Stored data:
============================================================

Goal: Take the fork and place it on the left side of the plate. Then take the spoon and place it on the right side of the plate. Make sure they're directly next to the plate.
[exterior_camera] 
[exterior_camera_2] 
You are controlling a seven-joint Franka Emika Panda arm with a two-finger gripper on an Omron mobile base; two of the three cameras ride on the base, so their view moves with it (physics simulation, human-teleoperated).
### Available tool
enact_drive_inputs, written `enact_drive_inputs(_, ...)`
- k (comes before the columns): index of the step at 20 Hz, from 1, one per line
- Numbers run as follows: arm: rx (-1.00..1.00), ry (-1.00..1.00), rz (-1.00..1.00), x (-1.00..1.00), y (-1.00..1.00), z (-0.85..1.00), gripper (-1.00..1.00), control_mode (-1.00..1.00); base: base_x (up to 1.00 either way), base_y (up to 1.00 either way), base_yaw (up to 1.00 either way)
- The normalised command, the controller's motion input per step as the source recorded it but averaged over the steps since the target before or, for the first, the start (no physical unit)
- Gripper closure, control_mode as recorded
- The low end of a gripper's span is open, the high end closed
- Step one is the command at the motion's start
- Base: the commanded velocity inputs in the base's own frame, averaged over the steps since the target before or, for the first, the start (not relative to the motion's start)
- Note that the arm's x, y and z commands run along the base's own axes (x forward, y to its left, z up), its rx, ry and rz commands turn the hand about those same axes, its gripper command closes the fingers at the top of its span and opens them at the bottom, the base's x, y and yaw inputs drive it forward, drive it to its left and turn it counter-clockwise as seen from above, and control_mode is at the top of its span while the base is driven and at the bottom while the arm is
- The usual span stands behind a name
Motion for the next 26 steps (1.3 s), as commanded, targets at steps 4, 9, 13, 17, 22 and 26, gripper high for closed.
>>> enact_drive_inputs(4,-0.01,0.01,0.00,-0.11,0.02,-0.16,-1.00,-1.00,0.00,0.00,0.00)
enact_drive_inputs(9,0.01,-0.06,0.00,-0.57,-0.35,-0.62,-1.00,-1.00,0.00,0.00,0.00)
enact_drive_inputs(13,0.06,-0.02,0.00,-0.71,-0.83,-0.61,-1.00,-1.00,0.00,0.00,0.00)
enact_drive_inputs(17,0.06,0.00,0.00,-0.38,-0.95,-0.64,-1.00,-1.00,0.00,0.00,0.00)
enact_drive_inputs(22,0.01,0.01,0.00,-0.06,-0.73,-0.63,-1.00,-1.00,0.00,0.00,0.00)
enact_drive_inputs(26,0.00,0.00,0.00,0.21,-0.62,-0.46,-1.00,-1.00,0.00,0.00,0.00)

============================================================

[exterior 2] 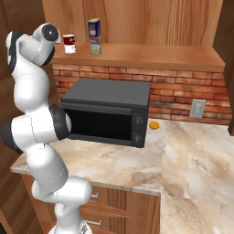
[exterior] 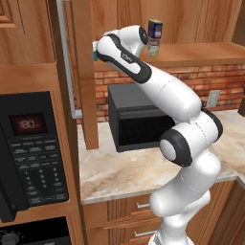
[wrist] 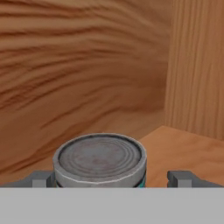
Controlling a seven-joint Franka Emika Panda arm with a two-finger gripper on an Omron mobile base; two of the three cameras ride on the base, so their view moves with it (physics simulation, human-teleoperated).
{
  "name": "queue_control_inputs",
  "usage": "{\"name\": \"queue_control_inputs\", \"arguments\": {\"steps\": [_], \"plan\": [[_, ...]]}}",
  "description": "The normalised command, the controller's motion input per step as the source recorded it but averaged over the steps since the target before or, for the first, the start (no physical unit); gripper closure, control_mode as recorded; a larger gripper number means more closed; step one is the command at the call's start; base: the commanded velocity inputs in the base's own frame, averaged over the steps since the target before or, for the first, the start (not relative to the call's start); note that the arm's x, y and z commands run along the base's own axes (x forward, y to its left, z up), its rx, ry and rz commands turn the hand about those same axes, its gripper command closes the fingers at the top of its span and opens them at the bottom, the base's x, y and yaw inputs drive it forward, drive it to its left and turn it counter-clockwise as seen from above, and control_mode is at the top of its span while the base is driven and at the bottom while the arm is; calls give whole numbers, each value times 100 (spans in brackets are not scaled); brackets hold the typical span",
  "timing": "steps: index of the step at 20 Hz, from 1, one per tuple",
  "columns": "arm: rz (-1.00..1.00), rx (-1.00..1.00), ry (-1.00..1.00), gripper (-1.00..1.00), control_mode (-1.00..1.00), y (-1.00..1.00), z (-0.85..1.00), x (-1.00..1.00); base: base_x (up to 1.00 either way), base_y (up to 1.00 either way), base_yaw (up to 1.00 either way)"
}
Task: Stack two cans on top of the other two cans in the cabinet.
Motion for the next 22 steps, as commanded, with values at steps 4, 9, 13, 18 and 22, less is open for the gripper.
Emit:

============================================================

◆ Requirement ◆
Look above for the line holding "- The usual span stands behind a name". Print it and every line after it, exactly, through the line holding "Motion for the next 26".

◆ Task output ◆
- The usual span stands behind a name
Motion for the next 26 steps (1.3 s), as commanded, targets at steps 4, 9, 13, 17, 22 and 26, gripper high for closed.

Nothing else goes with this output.